Andy the pictures you are trying to upload are probably too big. As a test, try uploading a very small picture and see if that works.


----------



## Andy M. (May 13, 2005)

GB said:
			
		

> Andy the pictures you are trying to upload are probably too big. As a test, try uploading a very small picture and see if that works.


 
GB:

I don't think they're too big. I used scaled down versions of the hi-res originals that are more appropriate for online viewing.  What's an appropriate sized file in kilo, mega or giga bytes?

Kitchenelf:

So I can't upload directly from my hard drive to a post I'm creating on this site? In another thread, Goodweed was directed (by GB, I think) to use the Manage Attachments process to put a photo into a post. Based on that, I was trying to do the same.


----------



## kitchenelf (May 13, 2005)

All I know is how I do it.  I go to photobucket.com, browse my pics, select the one I want to upload, click on submit, then there are 3 options to copy and paste below the pic - I use the one that starts out 
	

	
	
		
		

		
			





.  That is the last option.

I copy that line and paste it into my post.


----------



## Dove (May 13, 2005)

*Elf!!! I want the dog!!  He (she) is beautiful!!!*
*Marge*


----------



## middie (May 13, 2005)

your dog looks like my dad's dog elf lol


----------



## kitchenelf (May 13, 2005)

It's my ex wife-in-law's dog and that's one of her twin boys.  Isn't that the sweetest - she took that pic in the dark - the dog sleeps with his head on top of Jackson's head.


----------



## middie (May 13, 2005)

my lab does that lol. he even puts his head on the cat lol.
that is a very sweet pic.


----------



## GB (May 13, 2005)

Andy M. said:
			
		

> GB:
> 
> What's an appropriate sized file in kilo, mega or giga bytes?
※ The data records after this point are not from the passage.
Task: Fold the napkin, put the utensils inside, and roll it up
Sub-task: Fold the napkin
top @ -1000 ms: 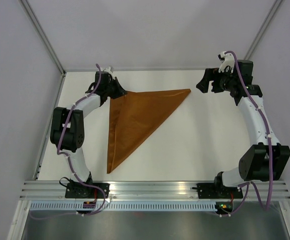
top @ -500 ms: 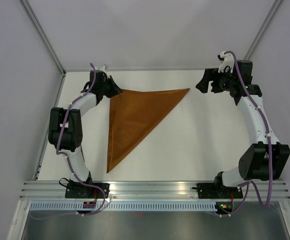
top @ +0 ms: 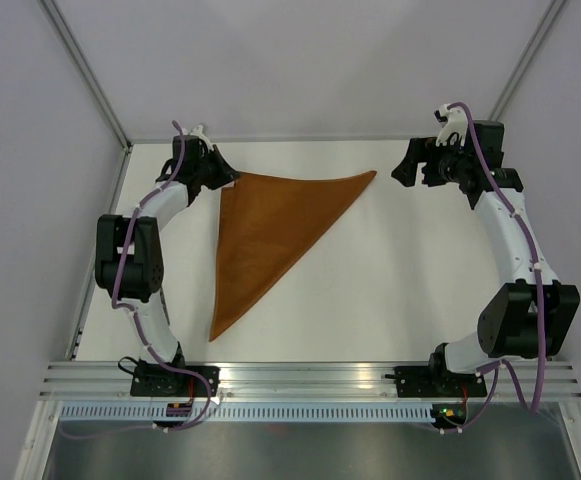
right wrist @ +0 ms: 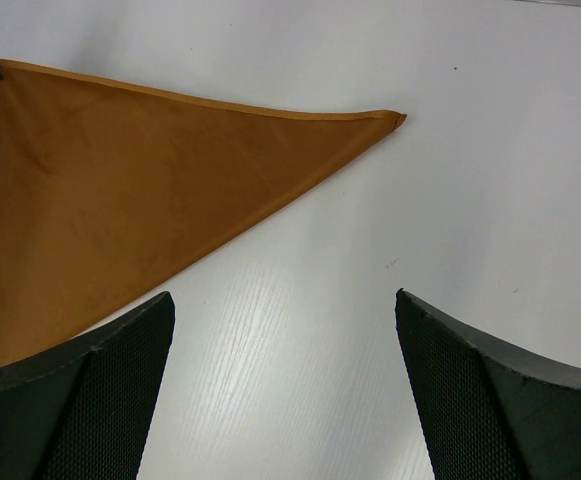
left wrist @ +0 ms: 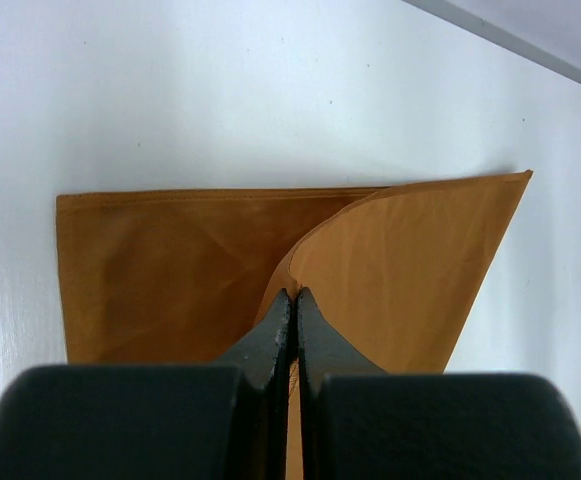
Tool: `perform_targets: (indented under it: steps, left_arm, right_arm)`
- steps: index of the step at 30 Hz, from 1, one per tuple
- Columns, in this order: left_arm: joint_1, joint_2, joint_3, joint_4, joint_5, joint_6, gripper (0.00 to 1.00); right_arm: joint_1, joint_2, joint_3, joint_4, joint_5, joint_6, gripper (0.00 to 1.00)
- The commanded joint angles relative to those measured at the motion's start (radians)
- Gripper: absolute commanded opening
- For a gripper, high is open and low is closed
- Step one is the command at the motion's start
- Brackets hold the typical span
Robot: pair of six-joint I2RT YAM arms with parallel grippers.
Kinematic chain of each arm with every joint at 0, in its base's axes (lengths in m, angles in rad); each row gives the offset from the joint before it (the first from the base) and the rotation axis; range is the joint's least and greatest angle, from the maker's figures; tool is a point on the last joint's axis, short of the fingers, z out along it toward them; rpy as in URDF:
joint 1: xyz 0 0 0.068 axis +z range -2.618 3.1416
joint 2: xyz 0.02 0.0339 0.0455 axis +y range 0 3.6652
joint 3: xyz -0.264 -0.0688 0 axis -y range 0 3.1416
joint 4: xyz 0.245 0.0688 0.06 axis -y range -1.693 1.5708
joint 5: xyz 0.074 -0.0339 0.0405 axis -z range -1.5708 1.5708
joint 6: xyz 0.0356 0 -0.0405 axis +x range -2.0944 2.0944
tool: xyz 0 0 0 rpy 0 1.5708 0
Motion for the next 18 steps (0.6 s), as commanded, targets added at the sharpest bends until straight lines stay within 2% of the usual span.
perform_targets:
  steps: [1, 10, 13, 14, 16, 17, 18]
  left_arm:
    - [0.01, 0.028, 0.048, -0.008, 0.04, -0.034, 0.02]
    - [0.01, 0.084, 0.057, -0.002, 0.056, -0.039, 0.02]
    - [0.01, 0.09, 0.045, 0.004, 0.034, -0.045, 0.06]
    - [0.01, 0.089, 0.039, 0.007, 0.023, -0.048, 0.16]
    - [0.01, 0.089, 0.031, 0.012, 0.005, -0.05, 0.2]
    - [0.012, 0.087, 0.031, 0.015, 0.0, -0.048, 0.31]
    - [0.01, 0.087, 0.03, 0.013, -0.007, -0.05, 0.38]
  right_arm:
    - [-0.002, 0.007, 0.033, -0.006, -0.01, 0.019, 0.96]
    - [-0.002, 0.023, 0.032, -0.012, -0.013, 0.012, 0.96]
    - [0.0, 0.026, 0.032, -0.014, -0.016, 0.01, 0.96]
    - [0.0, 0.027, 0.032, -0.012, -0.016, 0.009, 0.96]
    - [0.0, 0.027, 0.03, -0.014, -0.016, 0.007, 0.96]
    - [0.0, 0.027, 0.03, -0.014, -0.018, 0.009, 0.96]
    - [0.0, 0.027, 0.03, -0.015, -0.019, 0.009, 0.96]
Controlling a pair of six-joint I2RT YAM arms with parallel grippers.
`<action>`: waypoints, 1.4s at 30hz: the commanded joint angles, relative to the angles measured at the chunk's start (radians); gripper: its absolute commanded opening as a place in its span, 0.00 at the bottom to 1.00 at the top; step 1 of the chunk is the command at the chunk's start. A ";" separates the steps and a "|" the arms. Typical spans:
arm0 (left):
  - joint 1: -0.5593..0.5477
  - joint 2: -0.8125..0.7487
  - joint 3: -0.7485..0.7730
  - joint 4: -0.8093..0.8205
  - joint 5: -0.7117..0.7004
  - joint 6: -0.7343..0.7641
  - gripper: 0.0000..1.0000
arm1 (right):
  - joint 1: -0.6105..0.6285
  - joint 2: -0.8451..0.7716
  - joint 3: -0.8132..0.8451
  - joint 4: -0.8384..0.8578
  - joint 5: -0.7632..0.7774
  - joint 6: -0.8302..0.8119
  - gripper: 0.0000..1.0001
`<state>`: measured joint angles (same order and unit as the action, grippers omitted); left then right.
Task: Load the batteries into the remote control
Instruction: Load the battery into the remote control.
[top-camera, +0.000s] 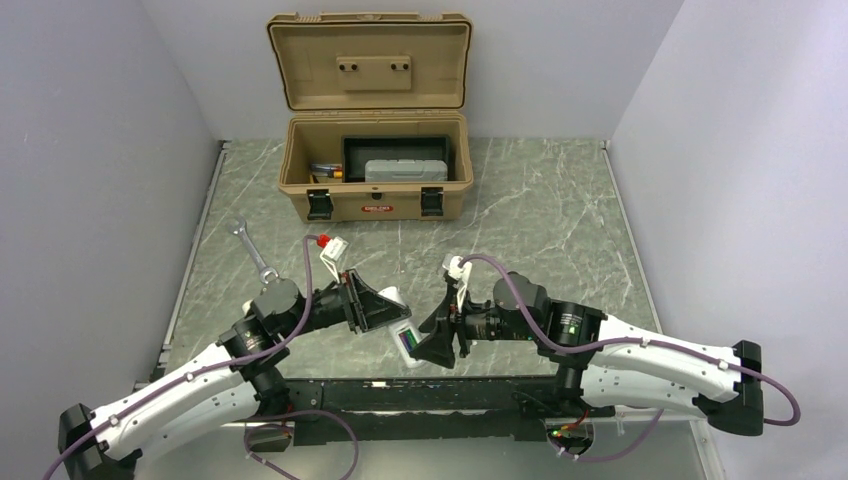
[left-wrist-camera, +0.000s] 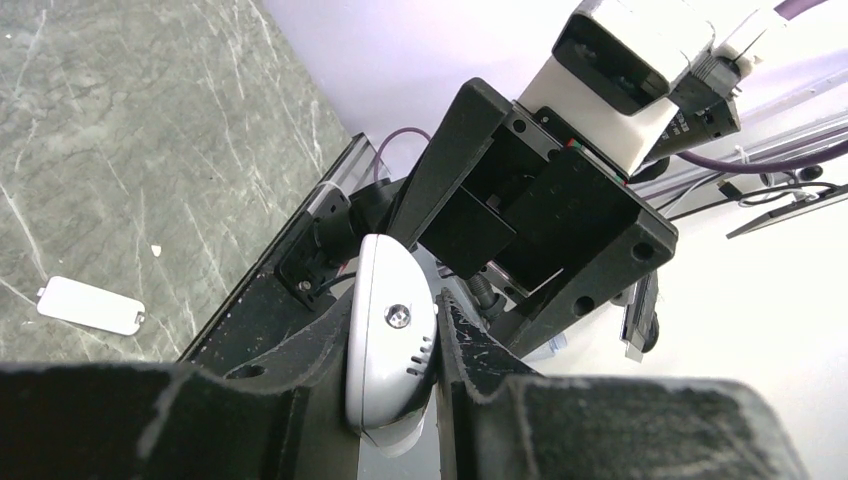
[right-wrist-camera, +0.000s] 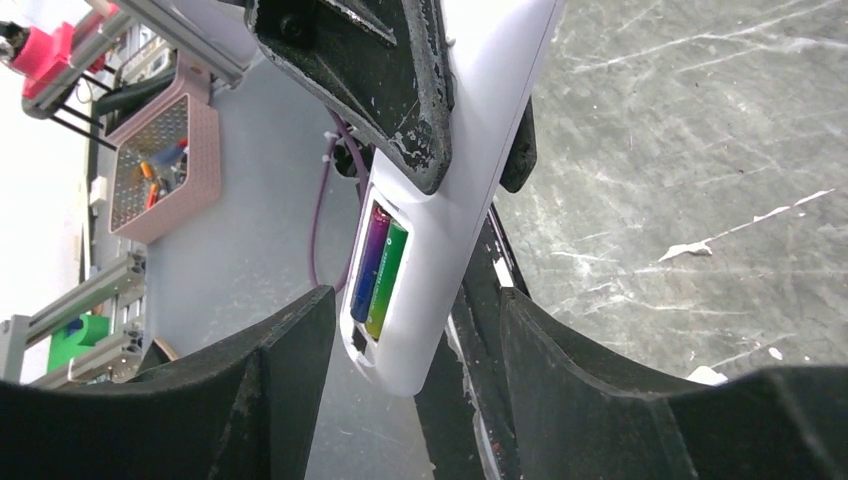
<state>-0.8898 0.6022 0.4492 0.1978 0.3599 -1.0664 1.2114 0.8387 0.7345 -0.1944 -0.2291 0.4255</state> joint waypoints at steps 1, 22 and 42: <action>0.000 -0.022 0.043 0.056 -0.010 0.016 0.00 | 0.001 -0.032 0.009 0.081 -0.002 0.045 0.61; -0.001 -0.005 0.044 0.081 -0.005 0.010 0.00 | 0.002 -0.031 -0.038 0.204 0.022 0.142 0.31; -0.001 -0.037 0.036 0.082 -0.033 0.026 0.00 | 0.002 0.017 0.019 0.074 0.102 0.137 0.00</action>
<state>-0.8898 0.5838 0.4549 0.1974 0.3634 -1.0348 1.2072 0.8337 0.7025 -0.0776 -0.1665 0.5697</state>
The max file size is 300 KB



			
				Andy M. said:
			
		

> So I can't upload directly from my hard drive to a post I'm creating on this site? In another thread, Goodweed was directed (by GB, I think) to use the Manage Attachments process to put a photo into a post. Based on that, I was trying to do the same.


Yes that is exactly what you can do. What file type are you using? The accepted types are:
bmp gif jpe jpeg jpg png

OK I just re-read your original post and saw that you were using a good file type (jpeg).

Are you using a popup blocker (not sure if this would be the prob, but couldn't hurt to check)?

What happened after you hit upload?

I just tried to upload one. The first time I got an error that the document contained no data. I tried again and then it showed the filename under Current Attachments which is in the upload box. It shows how big the file is and how much space I have used. There is also a link to remove the file. Did you see anything like that?


----------



## Andy M. (May 13, 2005)

GB:

That's a nice pic of the little one. Congrats!



Thanks for the reply. My file size WAS too big. I just resized it and completed the upload. After closing the upload window, I saw the file name listed in the Attach Files box. When I double clicked on the file name, a new window opened up with the following message:Invalid Attachment specified. If you followed a valid link, please notify the webmaster


​


----------



## Andy M. (May 13, 2005)

OK, now I'm really confused.  The picture appears in the post!

Isn't the pic supposed to appear in the preview post window?  What about the failure message I received?   ARRRGGGHHH


----------



## GB (May 13, 2005)

Cool tree. Is that Aruba?

No there is no preview of the picture. The first time you will actually see it is in the post.

Not sure about the error message. Maybe it was saying there was an error in making an error (so it worked). OK I really need a nap if my jokes are getting this bad


----------



## Andy M. (May 13, 2005)

GB:

Thanks a lot!

Yes, that's Aruba.  We go every year.  This tree is on the beach a 5 minute walk from our place.


----------



## norgeskog (May 13, 2005)

That is  gorgeous dog, however, I prefer little ones.  Does this dog come in a mini size, say 5 pounds or less???????


----------